─── Study material

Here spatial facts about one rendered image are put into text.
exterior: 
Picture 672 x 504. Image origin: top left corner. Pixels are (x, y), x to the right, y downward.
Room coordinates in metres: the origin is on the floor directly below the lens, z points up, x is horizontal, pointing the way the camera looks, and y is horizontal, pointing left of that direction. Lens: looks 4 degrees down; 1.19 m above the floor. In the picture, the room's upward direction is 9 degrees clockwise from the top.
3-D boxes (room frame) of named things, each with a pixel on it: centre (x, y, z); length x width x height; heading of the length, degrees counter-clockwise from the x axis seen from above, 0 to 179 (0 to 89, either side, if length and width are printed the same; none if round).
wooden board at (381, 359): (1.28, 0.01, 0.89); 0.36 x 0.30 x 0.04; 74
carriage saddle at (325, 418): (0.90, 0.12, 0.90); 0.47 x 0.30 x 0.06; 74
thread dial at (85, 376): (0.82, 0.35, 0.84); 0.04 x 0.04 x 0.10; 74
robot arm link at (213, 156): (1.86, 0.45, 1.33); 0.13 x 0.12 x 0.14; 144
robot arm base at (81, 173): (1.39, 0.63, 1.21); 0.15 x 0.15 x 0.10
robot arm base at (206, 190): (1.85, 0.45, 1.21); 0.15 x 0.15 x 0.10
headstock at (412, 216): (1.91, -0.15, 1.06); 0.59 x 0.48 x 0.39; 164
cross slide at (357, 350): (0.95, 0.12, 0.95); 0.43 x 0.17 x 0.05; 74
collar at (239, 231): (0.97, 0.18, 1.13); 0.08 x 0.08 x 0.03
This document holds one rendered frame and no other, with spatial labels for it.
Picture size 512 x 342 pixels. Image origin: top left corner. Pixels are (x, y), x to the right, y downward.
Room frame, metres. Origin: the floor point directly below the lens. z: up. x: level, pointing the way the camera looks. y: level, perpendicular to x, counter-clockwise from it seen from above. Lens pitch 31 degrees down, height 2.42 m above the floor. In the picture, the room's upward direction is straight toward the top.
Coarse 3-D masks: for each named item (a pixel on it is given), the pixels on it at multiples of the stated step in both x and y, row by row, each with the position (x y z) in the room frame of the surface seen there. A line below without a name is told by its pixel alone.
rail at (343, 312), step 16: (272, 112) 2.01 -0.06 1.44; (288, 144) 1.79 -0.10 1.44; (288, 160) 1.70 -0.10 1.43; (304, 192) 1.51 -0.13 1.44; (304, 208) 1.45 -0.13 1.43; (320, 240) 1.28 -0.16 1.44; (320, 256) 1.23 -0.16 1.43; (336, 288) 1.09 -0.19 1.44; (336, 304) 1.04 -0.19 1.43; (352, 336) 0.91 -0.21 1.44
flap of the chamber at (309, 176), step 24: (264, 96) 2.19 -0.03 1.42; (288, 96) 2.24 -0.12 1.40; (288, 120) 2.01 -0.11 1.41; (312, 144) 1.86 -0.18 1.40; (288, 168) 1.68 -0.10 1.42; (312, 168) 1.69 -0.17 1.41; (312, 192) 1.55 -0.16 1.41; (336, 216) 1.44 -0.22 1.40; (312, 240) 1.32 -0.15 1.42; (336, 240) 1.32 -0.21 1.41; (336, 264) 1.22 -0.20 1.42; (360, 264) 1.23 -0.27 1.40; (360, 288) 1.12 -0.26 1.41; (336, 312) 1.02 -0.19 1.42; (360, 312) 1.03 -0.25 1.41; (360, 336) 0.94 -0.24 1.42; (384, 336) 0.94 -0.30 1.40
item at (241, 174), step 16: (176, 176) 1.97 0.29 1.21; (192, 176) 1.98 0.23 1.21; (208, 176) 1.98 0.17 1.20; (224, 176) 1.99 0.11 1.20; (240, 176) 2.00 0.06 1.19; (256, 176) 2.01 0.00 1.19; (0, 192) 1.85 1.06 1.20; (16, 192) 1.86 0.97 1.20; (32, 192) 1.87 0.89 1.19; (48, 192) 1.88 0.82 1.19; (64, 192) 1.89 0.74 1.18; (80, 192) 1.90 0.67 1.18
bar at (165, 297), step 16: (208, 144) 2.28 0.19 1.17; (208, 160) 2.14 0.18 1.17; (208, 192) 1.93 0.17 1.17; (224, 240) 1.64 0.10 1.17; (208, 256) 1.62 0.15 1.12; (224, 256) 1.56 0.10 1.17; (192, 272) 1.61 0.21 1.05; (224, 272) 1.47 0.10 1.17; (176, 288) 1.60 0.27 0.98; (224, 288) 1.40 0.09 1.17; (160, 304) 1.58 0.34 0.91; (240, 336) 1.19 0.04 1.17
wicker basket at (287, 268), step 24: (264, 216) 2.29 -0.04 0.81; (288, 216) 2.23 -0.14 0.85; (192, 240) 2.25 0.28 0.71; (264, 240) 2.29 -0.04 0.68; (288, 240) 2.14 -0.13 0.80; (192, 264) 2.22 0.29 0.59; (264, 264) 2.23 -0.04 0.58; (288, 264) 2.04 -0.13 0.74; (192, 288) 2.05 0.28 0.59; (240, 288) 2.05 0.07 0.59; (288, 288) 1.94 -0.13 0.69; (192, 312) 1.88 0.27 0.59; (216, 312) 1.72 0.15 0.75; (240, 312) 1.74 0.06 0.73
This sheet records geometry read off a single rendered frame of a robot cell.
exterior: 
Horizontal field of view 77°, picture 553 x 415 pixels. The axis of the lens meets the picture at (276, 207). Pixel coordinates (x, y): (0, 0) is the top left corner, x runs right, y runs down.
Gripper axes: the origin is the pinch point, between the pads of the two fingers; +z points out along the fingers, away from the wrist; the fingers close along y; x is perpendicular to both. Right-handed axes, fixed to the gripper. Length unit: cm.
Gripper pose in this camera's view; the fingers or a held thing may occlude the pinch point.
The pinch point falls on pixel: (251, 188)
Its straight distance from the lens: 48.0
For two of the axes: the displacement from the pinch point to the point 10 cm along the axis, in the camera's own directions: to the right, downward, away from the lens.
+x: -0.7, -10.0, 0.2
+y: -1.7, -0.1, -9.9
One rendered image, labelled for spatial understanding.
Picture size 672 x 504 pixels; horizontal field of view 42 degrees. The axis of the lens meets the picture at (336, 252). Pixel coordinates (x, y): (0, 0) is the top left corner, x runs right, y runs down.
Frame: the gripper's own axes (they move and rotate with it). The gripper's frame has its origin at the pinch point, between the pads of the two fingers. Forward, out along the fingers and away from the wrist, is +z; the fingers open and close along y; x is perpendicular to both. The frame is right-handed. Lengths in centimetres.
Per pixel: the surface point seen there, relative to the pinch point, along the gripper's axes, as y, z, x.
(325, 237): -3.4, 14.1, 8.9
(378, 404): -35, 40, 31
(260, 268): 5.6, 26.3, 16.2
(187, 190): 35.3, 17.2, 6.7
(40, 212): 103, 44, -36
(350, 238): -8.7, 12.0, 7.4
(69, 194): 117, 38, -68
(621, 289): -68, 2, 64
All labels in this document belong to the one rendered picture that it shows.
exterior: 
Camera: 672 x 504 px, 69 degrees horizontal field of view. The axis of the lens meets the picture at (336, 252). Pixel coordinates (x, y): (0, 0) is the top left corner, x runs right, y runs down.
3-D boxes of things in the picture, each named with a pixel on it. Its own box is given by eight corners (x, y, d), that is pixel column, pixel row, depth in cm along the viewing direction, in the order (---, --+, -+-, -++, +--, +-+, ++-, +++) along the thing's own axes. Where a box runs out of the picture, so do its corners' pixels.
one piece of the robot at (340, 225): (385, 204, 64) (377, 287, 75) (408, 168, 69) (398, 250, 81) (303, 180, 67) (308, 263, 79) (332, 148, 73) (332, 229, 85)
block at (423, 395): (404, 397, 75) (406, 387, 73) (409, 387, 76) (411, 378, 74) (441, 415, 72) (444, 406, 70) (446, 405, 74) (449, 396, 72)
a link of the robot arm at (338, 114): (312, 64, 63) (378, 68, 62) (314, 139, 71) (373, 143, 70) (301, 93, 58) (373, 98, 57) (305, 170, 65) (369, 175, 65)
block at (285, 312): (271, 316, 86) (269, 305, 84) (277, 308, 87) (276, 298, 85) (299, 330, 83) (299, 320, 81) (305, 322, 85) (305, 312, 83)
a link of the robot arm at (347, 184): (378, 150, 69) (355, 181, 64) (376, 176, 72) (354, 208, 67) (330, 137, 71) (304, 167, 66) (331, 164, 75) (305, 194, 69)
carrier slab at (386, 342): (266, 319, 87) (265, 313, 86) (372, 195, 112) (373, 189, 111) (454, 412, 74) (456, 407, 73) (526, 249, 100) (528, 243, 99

──────

#### Task objective
All that belongs in your answer is the stretch of entries above from the line with "block at (423, 395): (404, 397, 75)" through the line with "block at (285, 312): (271, 316, 86)", printed exactly.

#### Exercise result
block at (423, 395): (404, 397, 75) (406, 387, 73) (409, 387, 76) (411, 378, 74) (441, 415, 72) (444, 406, 70) (446, 405, 74) (449, 396, 72)
a link of the robot arm at (338, 114): (312, 64, 63) (378, 68, 62) (314, 139, 71) (373, 143, 70) (301, 93, 58) (373, 98, 57) (305, 170, 65) (369, 175, 65)
block at (285, 312): (271, 316, 86) (269, 305, 84) (277, 308, 87) (276, 298, 85) (299, 330, 83) (299, 320, 81) (305, 322, 85) (305, 312, 83)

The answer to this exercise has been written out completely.